- **What the task requires**
From the material below, retype exactly the lines that begin at the line with "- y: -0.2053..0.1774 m" and end after the line with "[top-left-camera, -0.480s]"; pictures stay out of the copy.

- **Data section**
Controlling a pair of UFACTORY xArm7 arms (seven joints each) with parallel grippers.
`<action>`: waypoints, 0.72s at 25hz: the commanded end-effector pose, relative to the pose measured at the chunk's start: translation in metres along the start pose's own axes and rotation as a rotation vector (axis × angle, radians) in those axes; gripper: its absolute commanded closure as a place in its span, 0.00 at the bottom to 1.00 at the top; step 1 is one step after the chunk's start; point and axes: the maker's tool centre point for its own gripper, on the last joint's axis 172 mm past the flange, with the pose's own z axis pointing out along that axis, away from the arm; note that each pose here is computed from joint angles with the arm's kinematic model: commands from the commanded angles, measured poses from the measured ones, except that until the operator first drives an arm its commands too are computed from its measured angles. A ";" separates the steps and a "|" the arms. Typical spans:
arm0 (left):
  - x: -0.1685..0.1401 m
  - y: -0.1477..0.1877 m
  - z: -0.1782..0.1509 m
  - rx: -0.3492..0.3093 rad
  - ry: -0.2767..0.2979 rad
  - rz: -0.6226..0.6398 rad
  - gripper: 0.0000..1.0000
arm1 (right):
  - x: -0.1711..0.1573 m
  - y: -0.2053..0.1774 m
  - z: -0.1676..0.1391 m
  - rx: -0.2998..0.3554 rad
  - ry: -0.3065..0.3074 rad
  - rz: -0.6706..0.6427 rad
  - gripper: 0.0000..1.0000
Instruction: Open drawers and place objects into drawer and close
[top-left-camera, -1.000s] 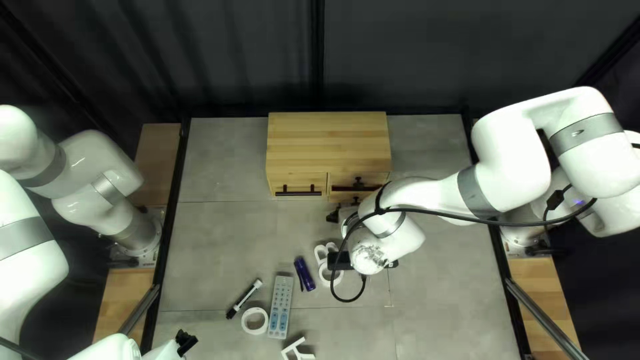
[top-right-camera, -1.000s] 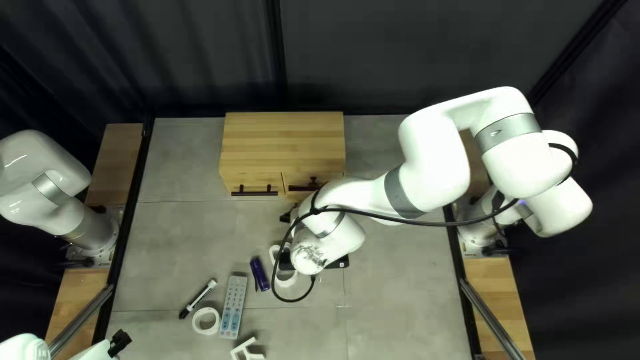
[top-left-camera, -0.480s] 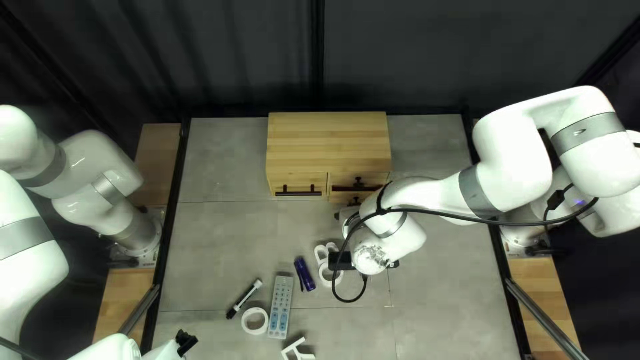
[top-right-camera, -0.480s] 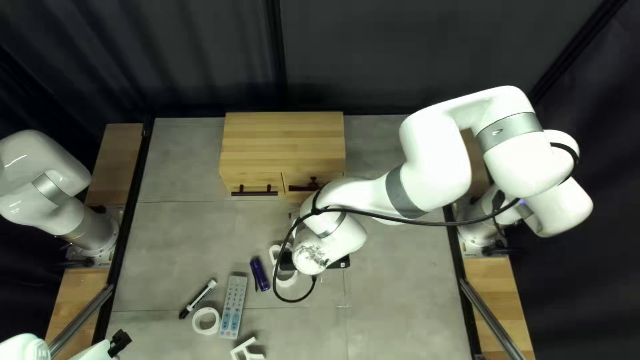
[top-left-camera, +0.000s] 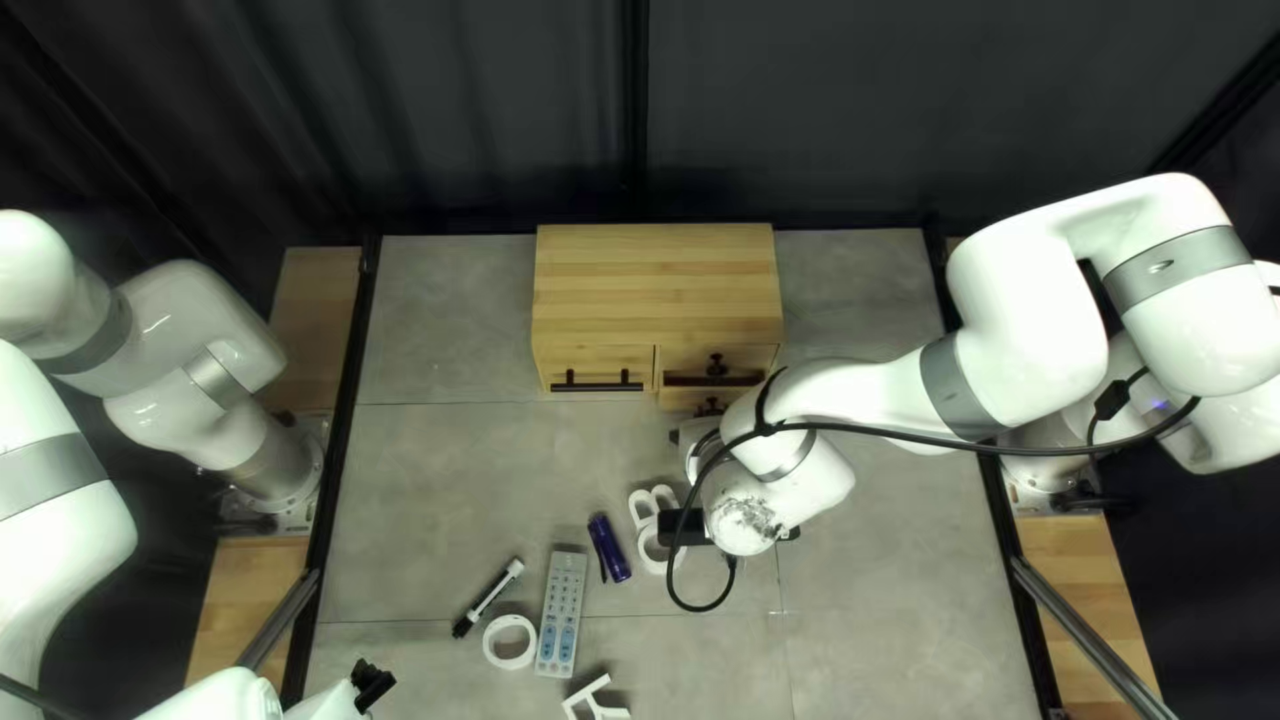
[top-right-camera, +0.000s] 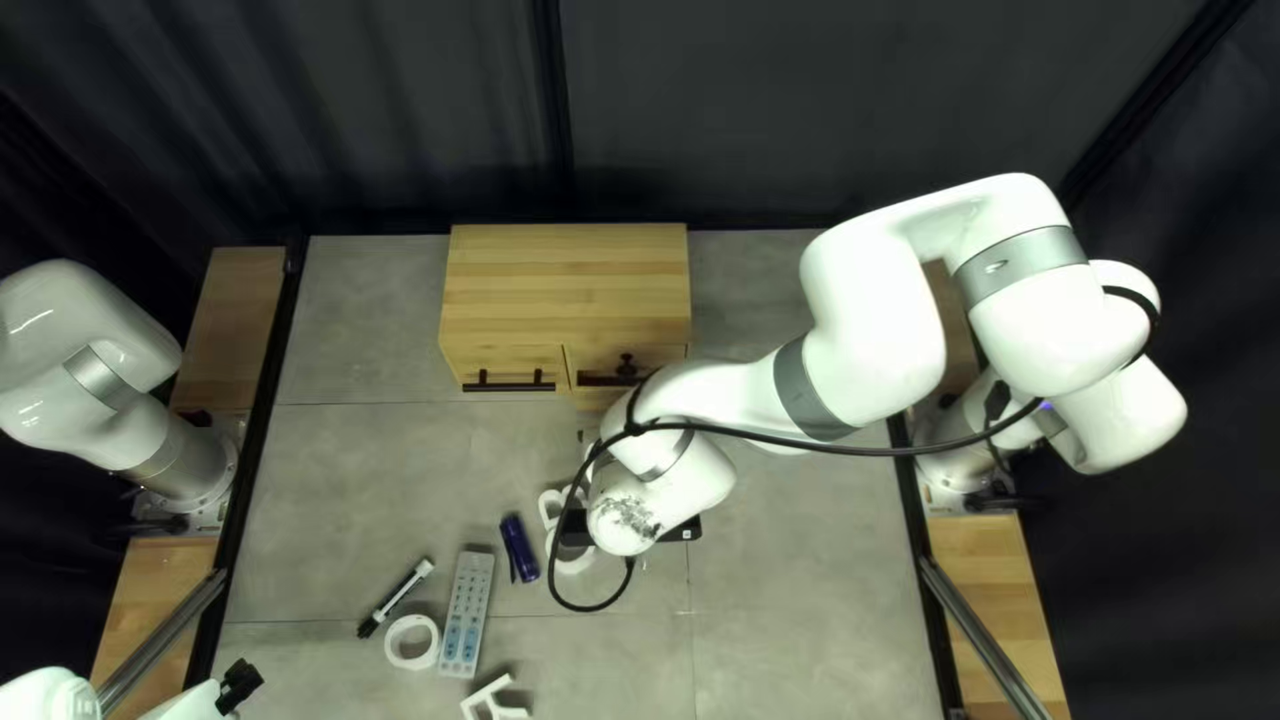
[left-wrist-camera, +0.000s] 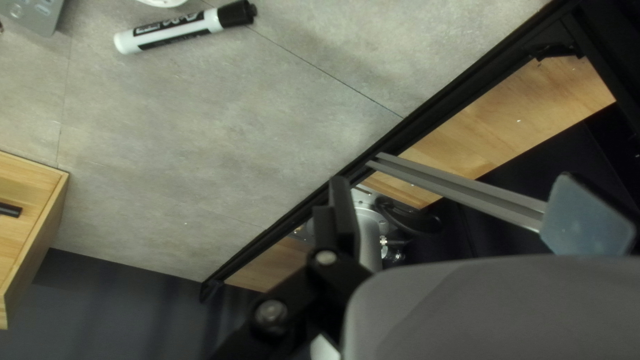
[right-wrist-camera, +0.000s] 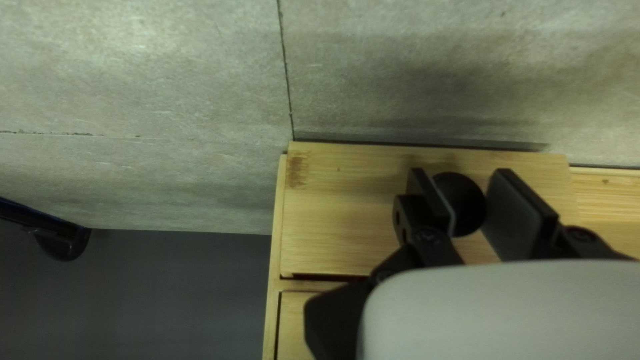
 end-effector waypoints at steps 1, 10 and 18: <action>0.000 0.000 0.000 0.000 0.000 0.000 0.00 | 0.002 0.000 -0.002 -0.002 -0.001 -0.001 0.95; 0.000 0.000 0.000 0.000 0.000 0.000 0.00 | 0.005 -0.001 -0.007 -0.004 -0.007 -0.005 0.95; 0.000 0.000 0.000 0.000 0.000 0.000 0.00 | 0.008 -0.001 -0.009 -0.005 -0.010 -0.011 0.95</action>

- **Response below**
  - y: -0.2053..0.1774 m
  - z: -0.1676..0.1391 m
  - rx: -0.2998..0.3554 rad
  - ry: -0.3065..0.3074 rad
  - rz: -0.6706..0.6427 rad
  - gripper: 0.0000..1.0000
Instruction: Open drawers and place objects into drawer and close
[top-left-camera, -1.000s] 
[top-right-camera, -1.000s] 
[top-left-camera, -0.480s] 

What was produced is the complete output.